В самом углу потолка Аристарх Ксенофонтович заприметил небольшую плесень, по которой отважно полз усатый прусак.
А может, это подвал, куда его заперли половые за неоплаченный ужин? Подобная история приключилась с ним в прошлом году, когда он по доброте душевной пригласил в ресторан всю труппу Ярославского театра, позабыв при этом захватить кошелек. Разгневанный хозяин продержал его в подвале три дня на сухомятке и, не добившись денег, велел выставить за порог без подштанников и не подпускать к заведению на пушечный выстрел. Впрочем, для Аристарха Ксенофонтовича это была небольшая потеря – из Ярославля он собирался в скором времени съезжать и возвращаться был не намерен.
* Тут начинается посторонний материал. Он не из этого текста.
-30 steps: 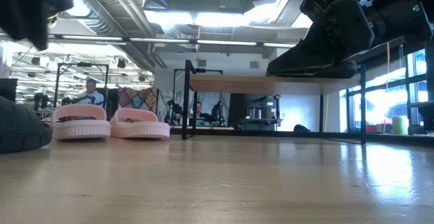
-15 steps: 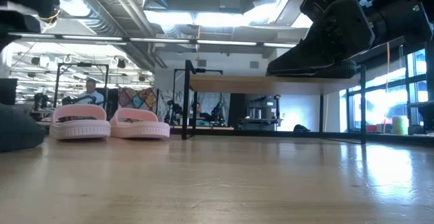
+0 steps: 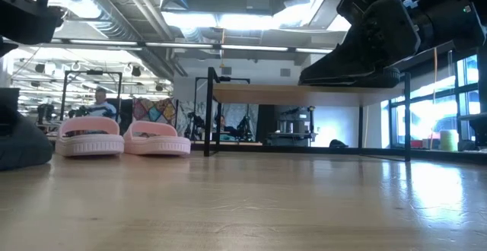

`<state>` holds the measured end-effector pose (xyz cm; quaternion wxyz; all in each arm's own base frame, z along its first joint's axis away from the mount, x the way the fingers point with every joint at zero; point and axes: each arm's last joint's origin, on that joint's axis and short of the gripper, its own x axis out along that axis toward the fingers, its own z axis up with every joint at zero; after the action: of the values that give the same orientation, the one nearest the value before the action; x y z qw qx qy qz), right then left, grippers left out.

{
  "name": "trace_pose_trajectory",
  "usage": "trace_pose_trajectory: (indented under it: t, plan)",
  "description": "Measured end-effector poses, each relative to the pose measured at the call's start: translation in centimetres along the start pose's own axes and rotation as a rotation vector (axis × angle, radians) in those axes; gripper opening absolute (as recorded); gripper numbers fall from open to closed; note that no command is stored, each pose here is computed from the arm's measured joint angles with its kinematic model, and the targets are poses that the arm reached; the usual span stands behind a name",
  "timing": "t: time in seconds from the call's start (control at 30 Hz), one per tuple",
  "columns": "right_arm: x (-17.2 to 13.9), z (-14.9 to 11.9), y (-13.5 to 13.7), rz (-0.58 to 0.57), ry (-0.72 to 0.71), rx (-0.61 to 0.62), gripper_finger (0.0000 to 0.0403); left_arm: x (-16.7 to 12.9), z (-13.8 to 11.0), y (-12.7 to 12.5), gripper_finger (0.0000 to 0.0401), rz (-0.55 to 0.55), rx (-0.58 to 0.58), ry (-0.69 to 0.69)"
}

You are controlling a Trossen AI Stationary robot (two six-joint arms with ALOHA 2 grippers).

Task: Pick and place slides into the shelf
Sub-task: Put the black slide on the shelf

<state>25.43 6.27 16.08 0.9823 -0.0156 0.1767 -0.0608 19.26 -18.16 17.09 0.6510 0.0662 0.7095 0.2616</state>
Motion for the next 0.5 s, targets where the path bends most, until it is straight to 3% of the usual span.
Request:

И тут до его слуха докатилась мерная работа какого-то назойливого механизма, то и дело сбивавшего мыслительный процесс. Оглядевшись, он с удивлением обнаружил, что находится в небольшой тесной каюте, в которой с трудом умещались кровать и крохотный столик. Одно хорошо, что пребывал не в каталажке! Скверно другое – непонятно, что он здесь делает и куда направляется? Глянув в иллюминатор, Худородов увидел огромное, обитое жестью деревянное вращающееся колесо, пускавшее брызги во все стороны; крутой каменистый берег, на вершине которого стояла рыжая буренка с отощавшими боками, наблюдавшая за движением парохода.